Put it in a script and execute it regularly (eg. every 5-10 minutes).
If you need these rules only for access to the HTTP port of google.com, then you might change the POSTROUTING rule to this:
  $IPT -t ${TABLE} -I POSTROUTING -o ${IFACE} -p TCP --dport 80 -j ${CHAIN}

Enterprise connection profiling

Hi,
I am looking for configuration which enables the laptop to identify the network i.e.
1.Office LAN
2. VPN and
3. Home(Internet)
When connected to them respectively it should open and block certain ports based on the connectivity.

For example i need to enable SSH/VNC while i am on office network and block it once i am over the internet.

Please let me know if i can get any help with this.

Re: Enterprise connection profiling

I'm assuming you're asking how to do this on linux, are you?

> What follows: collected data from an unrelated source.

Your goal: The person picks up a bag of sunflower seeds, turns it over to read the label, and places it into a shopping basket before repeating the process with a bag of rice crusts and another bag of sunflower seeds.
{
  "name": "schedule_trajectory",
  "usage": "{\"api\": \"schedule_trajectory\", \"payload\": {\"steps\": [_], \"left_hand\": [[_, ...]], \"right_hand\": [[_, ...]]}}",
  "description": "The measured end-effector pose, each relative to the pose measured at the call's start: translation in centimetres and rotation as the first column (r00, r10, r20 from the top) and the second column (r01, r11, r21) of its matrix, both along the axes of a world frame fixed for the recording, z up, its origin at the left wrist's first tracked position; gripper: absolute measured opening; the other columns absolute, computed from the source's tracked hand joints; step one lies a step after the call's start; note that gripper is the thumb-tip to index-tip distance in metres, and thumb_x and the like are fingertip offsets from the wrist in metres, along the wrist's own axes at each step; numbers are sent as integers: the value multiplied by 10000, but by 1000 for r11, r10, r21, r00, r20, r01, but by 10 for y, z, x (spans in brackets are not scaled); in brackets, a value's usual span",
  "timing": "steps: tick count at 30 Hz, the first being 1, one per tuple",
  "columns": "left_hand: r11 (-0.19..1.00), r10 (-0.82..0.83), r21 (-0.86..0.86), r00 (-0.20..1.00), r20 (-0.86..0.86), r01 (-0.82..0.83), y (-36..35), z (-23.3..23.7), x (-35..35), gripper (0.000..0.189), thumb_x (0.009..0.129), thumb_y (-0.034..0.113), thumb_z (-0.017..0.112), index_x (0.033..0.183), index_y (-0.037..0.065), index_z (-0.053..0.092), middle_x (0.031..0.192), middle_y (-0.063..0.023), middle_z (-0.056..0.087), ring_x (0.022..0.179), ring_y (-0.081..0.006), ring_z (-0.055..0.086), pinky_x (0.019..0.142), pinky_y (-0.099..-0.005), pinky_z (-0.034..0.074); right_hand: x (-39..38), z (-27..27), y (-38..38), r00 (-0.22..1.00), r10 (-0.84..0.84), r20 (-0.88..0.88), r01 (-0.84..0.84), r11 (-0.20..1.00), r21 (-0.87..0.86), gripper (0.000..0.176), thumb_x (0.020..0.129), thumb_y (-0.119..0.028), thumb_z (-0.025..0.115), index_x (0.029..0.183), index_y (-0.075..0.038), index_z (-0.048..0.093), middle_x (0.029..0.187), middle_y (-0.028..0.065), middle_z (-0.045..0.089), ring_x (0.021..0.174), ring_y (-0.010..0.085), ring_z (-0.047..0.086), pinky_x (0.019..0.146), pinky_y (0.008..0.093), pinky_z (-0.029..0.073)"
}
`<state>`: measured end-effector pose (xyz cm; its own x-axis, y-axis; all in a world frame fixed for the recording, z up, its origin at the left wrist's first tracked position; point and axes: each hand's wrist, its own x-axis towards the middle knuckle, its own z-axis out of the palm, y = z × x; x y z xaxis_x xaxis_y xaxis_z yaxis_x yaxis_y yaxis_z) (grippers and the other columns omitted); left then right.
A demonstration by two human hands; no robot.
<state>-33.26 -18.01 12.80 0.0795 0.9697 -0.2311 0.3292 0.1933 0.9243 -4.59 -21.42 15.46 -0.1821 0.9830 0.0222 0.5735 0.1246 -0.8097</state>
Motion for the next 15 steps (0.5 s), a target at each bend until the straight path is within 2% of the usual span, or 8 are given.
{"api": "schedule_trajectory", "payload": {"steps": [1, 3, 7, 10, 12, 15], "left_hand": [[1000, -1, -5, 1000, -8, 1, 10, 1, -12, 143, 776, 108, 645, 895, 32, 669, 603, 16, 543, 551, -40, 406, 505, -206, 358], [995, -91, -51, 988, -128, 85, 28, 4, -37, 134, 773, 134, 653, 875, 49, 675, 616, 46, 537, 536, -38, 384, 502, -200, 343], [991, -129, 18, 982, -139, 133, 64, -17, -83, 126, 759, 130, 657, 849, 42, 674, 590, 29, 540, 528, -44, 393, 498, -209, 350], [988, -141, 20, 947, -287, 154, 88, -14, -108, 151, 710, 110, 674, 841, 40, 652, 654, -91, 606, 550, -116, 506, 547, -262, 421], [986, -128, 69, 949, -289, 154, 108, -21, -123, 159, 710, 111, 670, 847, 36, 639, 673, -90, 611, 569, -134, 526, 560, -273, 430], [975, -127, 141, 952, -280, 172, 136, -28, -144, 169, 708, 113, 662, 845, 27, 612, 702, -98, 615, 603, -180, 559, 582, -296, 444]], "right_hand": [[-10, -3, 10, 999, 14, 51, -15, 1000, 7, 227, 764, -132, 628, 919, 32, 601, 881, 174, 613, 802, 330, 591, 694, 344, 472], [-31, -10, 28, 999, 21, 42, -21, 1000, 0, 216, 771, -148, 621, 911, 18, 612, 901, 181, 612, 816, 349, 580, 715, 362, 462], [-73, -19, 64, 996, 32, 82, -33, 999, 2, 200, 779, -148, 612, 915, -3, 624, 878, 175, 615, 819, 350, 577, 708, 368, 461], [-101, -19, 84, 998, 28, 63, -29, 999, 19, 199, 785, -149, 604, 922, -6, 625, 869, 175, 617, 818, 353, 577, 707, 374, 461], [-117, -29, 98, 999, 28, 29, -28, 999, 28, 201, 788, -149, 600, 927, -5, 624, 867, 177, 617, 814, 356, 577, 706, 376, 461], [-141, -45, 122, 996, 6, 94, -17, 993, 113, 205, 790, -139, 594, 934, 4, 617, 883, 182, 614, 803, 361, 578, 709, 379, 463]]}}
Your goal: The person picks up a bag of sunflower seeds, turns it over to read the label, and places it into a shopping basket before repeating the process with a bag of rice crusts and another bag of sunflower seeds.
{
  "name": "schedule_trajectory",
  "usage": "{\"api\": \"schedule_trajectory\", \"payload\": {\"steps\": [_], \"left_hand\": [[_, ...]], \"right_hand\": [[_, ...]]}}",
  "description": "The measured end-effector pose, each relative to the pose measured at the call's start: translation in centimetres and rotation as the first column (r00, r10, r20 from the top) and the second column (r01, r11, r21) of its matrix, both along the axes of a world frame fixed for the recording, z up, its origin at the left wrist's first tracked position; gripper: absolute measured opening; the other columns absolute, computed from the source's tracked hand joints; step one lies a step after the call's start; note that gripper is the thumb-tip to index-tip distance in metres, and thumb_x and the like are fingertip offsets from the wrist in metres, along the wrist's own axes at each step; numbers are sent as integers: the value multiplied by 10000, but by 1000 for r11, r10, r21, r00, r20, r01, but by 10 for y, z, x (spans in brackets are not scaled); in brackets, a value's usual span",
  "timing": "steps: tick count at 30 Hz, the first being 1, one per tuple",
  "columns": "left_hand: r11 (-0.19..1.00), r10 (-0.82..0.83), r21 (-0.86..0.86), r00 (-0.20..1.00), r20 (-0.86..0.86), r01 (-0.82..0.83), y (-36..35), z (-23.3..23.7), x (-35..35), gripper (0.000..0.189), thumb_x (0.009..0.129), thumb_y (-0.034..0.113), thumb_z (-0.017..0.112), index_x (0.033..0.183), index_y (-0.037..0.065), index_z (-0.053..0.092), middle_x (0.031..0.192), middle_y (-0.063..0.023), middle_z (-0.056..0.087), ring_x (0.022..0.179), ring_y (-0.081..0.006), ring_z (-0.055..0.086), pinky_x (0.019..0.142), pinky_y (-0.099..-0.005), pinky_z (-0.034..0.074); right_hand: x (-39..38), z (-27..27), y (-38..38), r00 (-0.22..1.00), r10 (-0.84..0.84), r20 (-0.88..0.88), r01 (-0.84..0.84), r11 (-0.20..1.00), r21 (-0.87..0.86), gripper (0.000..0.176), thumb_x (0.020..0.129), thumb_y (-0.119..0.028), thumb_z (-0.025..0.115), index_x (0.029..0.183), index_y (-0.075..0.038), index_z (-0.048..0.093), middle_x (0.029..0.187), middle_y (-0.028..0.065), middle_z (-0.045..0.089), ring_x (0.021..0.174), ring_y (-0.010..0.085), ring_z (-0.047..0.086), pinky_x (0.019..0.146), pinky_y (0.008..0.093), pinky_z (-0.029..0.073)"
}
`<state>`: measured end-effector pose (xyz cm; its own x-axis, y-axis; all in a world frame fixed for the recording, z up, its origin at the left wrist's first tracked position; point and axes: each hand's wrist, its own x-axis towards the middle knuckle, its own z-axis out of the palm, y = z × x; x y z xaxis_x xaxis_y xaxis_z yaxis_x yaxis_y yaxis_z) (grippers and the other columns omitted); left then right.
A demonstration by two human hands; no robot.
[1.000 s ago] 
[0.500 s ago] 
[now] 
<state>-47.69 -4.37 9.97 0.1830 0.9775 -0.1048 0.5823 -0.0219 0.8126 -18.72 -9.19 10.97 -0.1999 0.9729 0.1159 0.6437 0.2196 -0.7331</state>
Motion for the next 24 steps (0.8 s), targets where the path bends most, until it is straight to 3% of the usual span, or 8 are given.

I'm not a networking expert, but automatic (and secure/dependable) identification of a network seems to be a tough challenge. There might be already standardized protocols and mechanisms for this, but I don't know of any (and even if there're, chances are that most networking devies -switches/routers- do not support them). Detecting the VPN connection (vs. the "plain" connections) is easier, since it'll probably use a different interface (i.e. /dev/* device file), but telling a connection to the office LAN from a connection to the home router is difficult. You could use some simplification, eg. if your PC can connect to a specific port of a specific IP address (and/or talk to some service with verifiable results), then we say it's connected to the office network. You could use similiar "identification" on your home network as well (eg. you could verify the MAC address of the home router that your PC connects to and base the decision -whether you're connected to the home LAN or not- on that).

As for the automation of all this ... there must be some entry points for the NIC's connect/disconnect events that you can use/hijack. I'd guess that probably some udev events are fired when you put the RJ45 plug into your computer's network port (or pull the plug), so you might be able to write custom udev rules to execute some shell script upon these events. And you could write these shell scripts so they detect (based on the previously outlined ideas) the network you're connecting to and pull up (or tear down) some firewall rules based on the given network.

I know these are some very general ideas, but that's all I have right now. Unfortunately I've not done this myself so I cannot provide you with a specific implementation.

P.S.: or you could just try to Google for a solution. There might be free or commercial software (with a GUI and easy setup) that could do what you're aiming for.